Activity = Lines from the first one down to the one containing "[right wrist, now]" in the data below are the only ones needed; please return them exactly, both ends included.
===== Material for this exercise =====
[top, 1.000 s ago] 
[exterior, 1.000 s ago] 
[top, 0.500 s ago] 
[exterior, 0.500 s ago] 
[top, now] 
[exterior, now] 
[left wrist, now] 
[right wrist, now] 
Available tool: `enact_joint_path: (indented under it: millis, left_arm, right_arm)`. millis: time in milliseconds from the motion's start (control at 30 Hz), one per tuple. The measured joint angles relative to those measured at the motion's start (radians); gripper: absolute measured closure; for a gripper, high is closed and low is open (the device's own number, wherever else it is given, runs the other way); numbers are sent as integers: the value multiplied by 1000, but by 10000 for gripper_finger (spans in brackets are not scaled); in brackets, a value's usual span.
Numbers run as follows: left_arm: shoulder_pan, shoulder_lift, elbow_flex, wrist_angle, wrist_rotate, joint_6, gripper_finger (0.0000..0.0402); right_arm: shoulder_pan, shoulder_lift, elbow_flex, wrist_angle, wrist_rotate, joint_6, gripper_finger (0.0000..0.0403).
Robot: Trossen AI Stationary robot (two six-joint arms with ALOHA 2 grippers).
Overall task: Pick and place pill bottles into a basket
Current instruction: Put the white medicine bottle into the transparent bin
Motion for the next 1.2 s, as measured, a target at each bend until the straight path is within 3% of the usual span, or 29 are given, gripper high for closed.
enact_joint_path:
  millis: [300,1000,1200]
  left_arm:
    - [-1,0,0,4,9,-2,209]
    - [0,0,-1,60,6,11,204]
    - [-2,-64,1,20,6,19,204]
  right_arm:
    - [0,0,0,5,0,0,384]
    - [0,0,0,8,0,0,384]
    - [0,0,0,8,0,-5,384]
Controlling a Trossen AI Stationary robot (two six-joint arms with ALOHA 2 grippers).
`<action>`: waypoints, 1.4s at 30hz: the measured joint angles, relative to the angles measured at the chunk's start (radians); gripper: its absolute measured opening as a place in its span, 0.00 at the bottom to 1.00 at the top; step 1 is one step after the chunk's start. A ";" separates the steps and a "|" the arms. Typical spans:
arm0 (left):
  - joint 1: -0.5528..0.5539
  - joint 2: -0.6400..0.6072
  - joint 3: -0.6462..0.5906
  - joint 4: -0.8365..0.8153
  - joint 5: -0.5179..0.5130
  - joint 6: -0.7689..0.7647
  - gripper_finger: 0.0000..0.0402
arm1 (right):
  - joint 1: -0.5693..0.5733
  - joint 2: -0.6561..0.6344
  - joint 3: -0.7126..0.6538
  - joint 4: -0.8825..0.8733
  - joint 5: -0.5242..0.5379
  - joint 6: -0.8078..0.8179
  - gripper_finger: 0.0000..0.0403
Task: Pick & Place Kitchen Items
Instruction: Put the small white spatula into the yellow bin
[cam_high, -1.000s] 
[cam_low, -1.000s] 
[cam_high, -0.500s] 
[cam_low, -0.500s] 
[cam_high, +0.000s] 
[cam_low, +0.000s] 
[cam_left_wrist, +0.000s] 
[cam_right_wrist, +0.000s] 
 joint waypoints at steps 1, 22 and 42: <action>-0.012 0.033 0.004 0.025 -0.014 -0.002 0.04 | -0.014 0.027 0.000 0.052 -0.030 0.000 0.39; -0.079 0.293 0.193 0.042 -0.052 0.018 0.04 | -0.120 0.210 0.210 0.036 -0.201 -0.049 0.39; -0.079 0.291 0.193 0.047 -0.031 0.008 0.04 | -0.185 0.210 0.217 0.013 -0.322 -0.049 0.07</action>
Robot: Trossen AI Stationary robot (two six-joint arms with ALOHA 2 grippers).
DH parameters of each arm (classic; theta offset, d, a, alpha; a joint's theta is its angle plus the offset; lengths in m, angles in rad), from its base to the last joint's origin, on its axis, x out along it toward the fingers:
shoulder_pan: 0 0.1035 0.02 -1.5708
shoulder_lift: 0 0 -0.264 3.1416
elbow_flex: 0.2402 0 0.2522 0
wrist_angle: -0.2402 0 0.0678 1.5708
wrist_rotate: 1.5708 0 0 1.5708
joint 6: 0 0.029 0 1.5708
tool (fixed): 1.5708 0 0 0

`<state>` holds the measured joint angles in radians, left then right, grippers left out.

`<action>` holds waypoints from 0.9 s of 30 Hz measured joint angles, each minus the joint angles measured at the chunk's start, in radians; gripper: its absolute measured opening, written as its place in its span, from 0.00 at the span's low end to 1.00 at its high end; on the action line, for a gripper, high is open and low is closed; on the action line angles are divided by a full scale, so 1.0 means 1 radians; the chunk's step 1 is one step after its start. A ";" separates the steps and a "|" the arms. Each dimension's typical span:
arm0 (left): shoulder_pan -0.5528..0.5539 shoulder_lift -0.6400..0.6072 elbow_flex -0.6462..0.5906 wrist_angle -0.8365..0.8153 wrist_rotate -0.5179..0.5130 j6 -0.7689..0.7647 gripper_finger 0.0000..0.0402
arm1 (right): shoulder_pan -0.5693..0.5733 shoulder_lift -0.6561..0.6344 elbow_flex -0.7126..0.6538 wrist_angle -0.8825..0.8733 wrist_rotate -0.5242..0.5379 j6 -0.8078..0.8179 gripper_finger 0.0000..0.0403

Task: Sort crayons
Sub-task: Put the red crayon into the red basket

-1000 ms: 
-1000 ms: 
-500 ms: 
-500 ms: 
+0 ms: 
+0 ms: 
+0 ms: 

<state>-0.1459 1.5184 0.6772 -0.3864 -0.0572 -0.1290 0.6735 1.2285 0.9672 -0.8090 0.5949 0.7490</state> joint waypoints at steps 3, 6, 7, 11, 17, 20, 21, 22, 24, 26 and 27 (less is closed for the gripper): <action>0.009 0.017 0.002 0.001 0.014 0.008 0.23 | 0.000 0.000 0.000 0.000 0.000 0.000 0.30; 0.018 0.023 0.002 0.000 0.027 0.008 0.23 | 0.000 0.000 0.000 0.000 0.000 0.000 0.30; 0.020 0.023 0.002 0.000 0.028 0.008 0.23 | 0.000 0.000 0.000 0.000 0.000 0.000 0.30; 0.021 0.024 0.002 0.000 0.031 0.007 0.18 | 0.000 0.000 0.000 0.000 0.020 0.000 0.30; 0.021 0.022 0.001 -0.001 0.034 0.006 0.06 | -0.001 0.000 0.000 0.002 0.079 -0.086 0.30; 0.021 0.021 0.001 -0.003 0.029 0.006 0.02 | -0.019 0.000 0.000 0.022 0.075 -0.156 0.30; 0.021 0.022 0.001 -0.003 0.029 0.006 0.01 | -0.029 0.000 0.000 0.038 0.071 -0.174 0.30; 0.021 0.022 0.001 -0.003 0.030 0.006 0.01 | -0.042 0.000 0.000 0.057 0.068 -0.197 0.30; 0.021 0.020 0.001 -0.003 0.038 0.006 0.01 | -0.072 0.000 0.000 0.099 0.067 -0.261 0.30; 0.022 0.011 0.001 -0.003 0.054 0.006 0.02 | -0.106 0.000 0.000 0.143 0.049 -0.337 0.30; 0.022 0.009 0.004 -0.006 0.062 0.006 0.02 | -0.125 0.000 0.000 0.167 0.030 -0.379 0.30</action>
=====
Answer to this problem =
[top, 1.000 s ago] 
[exterior, 1.000 s ago] 
[top, 0.500 s ago] 
[exterior, 0.500 s ago] 
[top, now] 
[exterior, now] 
[left wrist, now] 
[right wrist, now] 

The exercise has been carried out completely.